• _WHAT YOU SHOULD DO_
Repeat exactly the lines of the listing from the line containing "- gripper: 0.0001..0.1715" through its last line, and nothing beyond them.

• _GIVEN MATERIAL_
──────

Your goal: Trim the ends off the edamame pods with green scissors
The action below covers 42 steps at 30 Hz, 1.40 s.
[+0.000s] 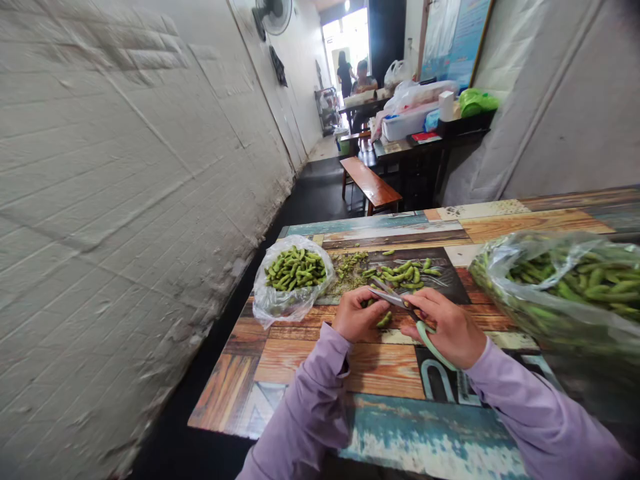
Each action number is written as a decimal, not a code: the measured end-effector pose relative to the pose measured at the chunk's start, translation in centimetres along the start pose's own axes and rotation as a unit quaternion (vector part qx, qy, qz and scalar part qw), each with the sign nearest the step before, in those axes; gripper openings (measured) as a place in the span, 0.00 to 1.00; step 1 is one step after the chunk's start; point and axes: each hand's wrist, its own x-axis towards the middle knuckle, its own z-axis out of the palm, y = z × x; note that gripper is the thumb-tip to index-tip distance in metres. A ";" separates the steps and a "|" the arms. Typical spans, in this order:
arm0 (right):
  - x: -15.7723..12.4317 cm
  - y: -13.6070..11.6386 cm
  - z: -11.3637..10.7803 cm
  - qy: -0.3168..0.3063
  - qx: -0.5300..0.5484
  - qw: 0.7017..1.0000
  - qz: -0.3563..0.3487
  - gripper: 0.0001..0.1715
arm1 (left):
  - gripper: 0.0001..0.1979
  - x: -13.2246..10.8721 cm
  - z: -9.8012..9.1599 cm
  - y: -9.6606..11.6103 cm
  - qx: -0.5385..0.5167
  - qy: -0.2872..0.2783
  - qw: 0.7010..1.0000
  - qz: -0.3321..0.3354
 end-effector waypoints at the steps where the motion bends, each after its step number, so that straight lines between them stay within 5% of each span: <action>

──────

• _FINAL ANSWER_
  - gripper: 0.0001..0.1715
arm1 (left):
  - gripper: 0.0001..0.1979
  - x: -13.2246..10.8721 cm
  - z: -9.8012..9.1599 cm
  - y: -9.6606..11.6103 cm
  - qx: -0.5385..0.5167
  - qy: -0.2872..0.2783
  - qw: 0.7010..1.0000
  - qz: -0.3321..0.3354
 end-effector waypoints at the steps where the motion bends, each after its step number, so that straight lines between them stay within 5% of each span: <action>

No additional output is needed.